Universities and the private sector: parallel worlds in search of synergy.
It is only when you go back to your old home that you notice how much things have changed, and how other things stay the same. I went back to my alma mater; it was a hot afternoon in May when I walked slowly onto what had once been a campus for students, determined to make the most of my meeting with the academic committee. In the end, the meeting went well, but I couldn’t help but notice a serious disconnect between the two worlds that are part of my life story: the university and the business world.
Intrinsically connected worlds, but apparently distinct. How can education and the corporate world be so far apart? After all, major corporations could be thought of as the major catalyst of talents, which are prepared by universities. It would be natural for both protagonists to work hand-in-hand; but unfortunately that doesn’t happen.
To my surprise, I found a large student community in search of more and better opportunities to connect with the private sector, spaces capable of offering them “advice” that can ensure them a faster and better hiring process in the corporate world when they finish their studies.
Unfortunately, behavioral skills have still not been incorporated into the curriculum. Universities, in large part, teach technical disciplines, but not behavioral disciplines. What do I mean with this term? Skills including communication, sales, empathy, customer service, responsibility, and leadership training, among others.
With the technological revolution and the internet, it has become easier to access information and brief online courses, which are often focused on elements of technical skills. What about behavioral skills? Might it be possible, for example, to learn to inspire someone by watching a 10-minute tutorial on YouTube?
According to a study from the University of Alicante, “most academic directors and professionals frequently make decisions based on their intuition, prior experience, and common sense; or based on informal sources of knowledge, without a relation with the results that research may have identified regarding the efficacy of their decisions.” This is how programs of study are defined, and how decisions are made on the themes and courses that students should study.

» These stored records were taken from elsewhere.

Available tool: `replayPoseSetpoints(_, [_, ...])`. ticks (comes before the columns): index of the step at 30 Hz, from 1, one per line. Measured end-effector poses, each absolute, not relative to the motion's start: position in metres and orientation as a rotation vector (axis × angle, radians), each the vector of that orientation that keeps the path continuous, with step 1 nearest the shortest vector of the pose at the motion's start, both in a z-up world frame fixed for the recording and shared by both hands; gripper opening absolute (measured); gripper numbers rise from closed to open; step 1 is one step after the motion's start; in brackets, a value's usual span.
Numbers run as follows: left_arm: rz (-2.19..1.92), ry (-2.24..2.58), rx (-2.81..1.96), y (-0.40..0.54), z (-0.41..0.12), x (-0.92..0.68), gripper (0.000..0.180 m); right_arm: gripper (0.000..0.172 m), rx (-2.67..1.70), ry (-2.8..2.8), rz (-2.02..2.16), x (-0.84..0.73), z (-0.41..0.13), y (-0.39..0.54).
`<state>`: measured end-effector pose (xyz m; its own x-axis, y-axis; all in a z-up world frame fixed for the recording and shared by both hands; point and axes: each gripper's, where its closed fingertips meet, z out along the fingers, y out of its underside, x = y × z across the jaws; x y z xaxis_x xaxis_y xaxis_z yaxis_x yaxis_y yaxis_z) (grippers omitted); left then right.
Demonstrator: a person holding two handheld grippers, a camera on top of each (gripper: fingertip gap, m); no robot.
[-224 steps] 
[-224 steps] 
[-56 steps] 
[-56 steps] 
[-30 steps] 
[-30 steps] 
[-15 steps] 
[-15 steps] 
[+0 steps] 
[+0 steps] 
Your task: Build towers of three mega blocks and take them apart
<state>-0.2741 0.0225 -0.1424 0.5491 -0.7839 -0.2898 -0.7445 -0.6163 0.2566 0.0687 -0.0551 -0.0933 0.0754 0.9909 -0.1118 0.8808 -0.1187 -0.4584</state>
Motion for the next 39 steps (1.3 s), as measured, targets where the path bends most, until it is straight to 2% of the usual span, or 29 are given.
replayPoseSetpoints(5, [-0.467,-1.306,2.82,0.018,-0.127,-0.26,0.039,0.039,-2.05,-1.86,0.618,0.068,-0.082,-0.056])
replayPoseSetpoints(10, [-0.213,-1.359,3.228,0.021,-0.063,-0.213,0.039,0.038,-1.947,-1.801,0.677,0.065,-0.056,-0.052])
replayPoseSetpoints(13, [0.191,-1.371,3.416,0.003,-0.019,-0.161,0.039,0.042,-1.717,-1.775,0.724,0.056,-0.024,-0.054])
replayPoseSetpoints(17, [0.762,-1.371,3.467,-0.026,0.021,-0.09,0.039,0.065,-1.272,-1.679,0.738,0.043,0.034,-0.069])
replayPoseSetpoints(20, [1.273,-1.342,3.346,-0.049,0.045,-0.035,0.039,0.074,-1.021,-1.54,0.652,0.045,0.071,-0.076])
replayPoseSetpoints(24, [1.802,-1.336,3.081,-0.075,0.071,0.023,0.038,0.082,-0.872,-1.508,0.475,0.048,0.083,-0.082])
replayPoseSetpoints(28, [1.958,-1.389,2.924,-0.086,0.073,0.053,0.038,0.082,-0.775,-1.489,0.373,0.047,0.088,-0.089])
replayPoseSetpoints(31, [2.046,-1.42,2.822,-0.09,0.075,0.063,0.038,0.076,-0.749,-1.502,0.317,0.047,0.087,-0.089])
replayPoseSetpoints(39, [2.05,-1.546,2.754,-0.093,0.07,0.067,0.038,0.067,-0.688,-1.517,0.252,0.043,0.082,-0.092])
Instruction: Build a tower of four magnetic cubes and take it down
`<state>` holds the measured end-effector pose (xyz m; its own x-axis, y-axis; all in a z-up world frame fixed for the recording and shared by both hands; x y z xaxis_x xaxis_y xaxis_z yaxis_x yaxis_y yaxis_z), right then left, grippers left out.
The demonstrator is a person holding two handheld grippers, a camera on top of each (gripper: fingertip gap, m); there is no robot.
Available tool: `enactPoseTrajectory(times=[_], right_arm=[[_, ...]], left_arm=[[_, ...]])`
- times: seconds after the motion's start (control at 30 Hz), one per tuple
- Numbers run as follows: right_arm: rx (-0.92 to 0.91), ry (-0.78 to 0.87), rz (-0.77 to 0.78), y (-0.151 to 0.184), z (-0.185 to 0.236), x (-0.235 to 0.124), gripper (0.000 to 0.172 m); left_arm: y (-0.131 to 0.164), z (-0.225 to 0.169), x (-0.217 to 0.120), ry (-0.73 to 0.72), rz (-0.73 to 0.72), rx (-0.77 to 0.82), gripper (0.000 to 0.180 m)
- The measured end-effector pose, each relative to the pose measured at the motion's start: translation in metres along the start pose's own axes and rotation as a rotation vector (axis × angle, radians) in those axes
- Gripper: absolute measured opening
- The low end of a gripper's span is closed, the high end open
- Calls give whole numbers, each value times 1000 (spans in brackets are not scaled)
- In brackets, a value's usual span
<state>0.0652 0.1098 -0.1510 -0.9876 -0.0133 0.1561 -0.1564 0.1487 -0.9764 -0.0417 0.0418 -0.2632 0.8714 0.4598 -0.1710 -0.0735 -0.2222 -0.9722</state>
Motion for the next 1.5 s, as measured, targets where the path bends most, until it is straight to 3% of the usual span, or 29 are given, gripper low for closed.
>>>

I have 17 years of experience in the corporate world, and I can guarantee that the companies of the future need people with strong behavioral skills: people who are proactive, leaders, capable of learning, and resilient, among others.
How do universities deal with these attributes? When can you have an effective discussion with a company about how to identify the areas that need work, so students graduate with the best possible skillset?
It seems like, to be capable or competitive enough in this corporate world, you need more than just a complete career, you also need “something extra.” According to one study in El Tiempo, “the strange thing is that the world of graduate students is more certain, and closer to reality, than to careers themselves, because they focus on teaching executable techniques, rather than general theory, allowing professionals to quickly acquire new skills that fit their businesses or careers.”
Why is this the case? Universities worldwide are disconnected from the so-called “real world” and continue to establish their educational practices based on theory, with traditional classroom lectures, theoretical exercises, moving further and further away from daily life; fortunately some institutions have understood this situation and “escaped the trap,” and are working with companies that are committed to encouraging new programs that develop these kinds of skills. At everis, we recognize that this is necessary, which is why we have created partnerships with leading universities in their respective research areas, with the objective of creating spaces that truly encourage the adoption of these skills. Additionally, in order to contribute to the professional development of young students, we make the knowledge of our consultants available to them, offering expertise in different areas of technology and business, to draw them closer to the reality of today’s corporate world, which is increasingly competitive and in need of people with a wide range of skills.
It is urgent, and more than necessary, for universities and for those who are responsible for attracting talent to companies to have an intimate discussion and “put their cards on the table,” to identify the new skills and mindsets that future professionals need in order to take on their respective roles and responsibilities more effectively. At the moment, I don’t think it is enough to know only the “what,” (technical knowledge); we must also worry about the “how,” have the behavioral skills needed to make a difference in our companies, our society, and our world.